== WHAT IS EXPECTED ==
Retype only the lines below from the one with "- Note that" to the one with "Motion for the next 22", inclusive, skipping every image.

Top of INPUT FOR THIS TASK

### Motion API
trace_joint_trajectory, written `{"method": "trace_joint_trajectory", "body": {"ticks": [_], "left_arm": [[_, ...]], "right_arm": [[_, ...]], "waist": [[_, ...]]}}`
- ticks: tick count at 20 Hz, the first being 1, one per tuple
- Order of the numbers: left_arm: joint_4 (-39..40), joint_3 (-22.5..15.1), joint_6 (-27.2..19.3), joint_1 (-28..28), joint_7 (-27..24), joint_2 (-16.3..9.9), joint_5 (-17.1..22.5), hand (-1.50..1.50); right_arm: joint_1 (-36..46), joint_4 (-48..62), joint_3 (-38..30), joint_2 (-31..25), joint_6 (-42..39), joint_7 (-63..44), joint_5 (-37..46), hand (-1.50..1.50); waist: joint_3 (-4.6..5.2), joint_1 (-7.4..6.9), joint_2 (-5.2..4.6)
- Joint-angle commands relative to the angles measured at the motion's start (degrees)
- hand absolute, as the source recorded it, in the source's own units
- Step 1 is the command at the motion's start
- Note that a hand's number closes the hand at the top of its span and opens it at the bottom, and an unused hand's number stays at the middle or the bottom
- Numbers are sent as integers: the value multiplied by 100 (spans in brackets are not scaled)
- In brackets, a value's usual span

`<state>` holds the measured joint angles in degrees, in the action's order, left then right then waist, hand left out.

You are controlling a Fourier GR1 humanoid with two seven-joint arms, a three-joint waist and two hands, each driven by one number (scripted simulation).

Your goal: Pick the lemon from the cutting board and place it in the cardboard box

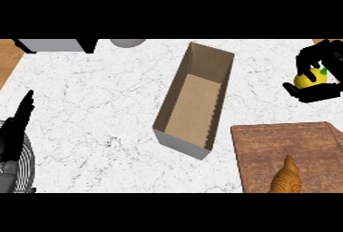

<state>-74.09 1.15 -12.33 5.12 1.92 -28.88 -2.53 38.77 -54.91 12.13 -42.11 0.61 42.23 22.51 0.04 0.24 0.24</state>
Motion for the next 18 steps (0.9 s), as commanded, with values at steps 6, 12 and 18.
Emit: {"method": "trace_joint_trajectory", "body": {"ticks": [6, 12, 18], "left_arm": [[83, -53, -73, 0, -35, 194, -285, 0], [-43, 88, 127, 123, 186, 130, -216, 0], [-180, -30, -152, 27, 10, 446, -518, 0]], "right_arm": [[475, -1431, -35, 771, -1330, -1836, -643, 150], [1255, -1294, -2, 1662, -1549, -3159, -700, 150], [1394, -1138, 242, 2665, -1349, -3916, -474, 150]], "waist": [[3, -13, -3], [0, -97, -22], [-2, -82, -23]]}}
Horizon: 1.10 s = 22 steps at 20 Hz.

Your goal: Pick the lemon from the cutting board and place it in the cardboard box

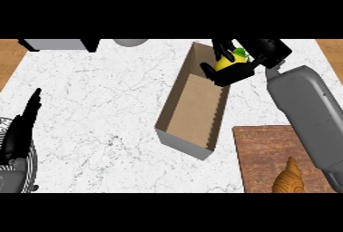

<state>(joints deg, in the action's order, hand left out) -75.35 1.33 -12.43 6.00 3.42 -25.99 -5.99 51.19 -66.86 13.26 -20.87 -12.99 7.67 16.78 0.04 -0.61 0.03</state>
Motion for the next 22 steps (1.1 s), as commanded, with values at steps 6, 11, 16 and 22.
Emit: {"method": "trace_joint_trajectory", "body": {"ticks": [6, 11, 16, 22], "left_arm": [[50, 145, 233, 96, -41, 38, -56, 0], [-337, 39, 61, -39, 257, 174, -275, 0], [381, 326, 432, 106, -397, 6, -26, 0], [-47, 288, 342, 93, 64, 95, -167, 0]], "right_arm": [[916, 1581, 71, 1285, 467, -202, 665, 150], [1056, 2395, 106, 1755, 1270, -333, 1254, 150], [1358, 3513, -164, 2072, 1179, -505, 868, -150], [1408, 4259, -326, 2001, 1380, 604, 582, -150]], "waist": [[-2, -59, -32], [-4, -79, -29], [2, -133, -75], [-6, -138, -66]]}}
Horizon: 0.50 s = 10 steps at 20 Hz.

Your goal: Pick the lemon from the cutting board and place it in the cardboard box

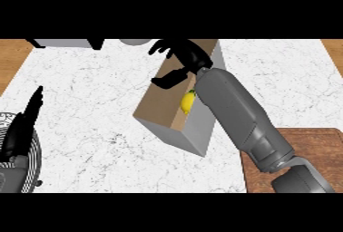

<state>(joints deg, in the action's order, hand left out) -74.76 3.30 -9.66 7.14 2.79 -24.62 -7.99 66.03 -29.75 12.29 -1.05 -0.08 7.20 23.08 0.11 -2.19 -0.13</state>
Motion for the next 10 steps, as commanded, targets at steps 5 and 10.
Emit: {"method": "trace_joint_trajectory", "body": {"ticks": [5, 10], "left_arm": [[46, 128, -14, -85, -148, 74, -39, 0], [-19, 85, -18, -15, 54, 74, -131, 0]], "right_arm": [[33, 189, -377, 102, 493, 845, -616, -150], [114, 293, -1197, 15, 591, 1181, -1179, -150]], "waist": [[-11, 51, -24], [-13, 66, -33]]}}
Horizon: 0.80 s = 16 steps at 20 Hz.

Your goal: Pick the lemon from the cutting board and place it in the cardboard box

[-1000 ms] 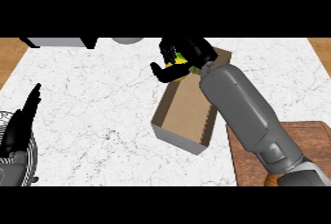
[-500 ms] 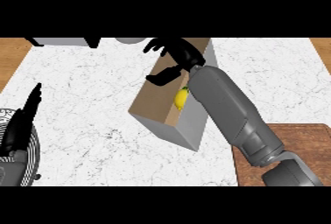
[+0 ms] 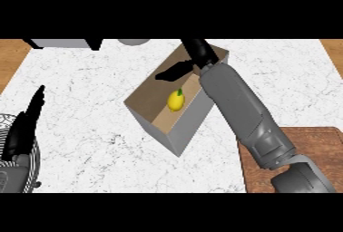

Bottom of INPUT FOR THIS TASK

== YOUR RESPONSE ==
- Note that a hand's number closes the hand at the top of its span and opens it at the bottom, and an unused hand's number stays at the middle or the bottom
- Numbers are sent as integers: the value multiplied by 100 (spans in brackets are not scaled)
- In brackets, a value's usual span

`<state>` holds the measured joint angles in degrees, in the action's order, left then right then waist, hand left out.

You are controlling a Fourier GR1 humanoid with two seven-joint arms, a three-joint waist and two hands, each driven by one number (scripted simulation).

Your goal: Pick the lemon from the cutting board and place it in the cardboard box


<state>-74.09 1.15 -12.33 5.12 1.92 -28.88 -2.53 38.77 -54.91 12.13 -42.11 0.61 42.23 22.51 0.04 0.24 0.24</state>
Motion for the next 18 steps (0.9 s), as commanded, with values at steps 6, 12 and 18.
Emit: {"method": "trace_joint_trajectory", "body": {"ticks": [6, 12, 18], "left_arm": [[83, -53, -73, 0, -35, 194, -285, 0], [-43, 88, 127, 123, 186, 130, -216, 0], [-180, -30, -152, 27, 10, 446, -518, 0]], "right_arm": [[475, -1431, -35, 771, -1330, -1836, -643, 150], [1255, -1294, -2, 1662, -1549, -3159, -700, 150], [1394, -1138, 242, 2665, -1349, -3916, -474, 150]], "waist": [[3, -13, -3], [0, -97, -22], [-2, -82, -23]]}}
Horizon: 1.10 s = 22 steps at 20 Hz.

Your goal: Pick the lemon from the cutting board and place it in the cardboard box


<state>(joints deg, in the action's order, hand left out) -75.35 1.33 -12.43 6.00 3.42 -25.99 -5.99 51.19 -66.86 13.26 -20.87 -12.99 7.67 16.78 0.04 -0.61 0.03</state>
Motion for the next 22 steps (1.1 s), as commanded, with values at steps 6, 11, 16 and 22.

No more output will be given.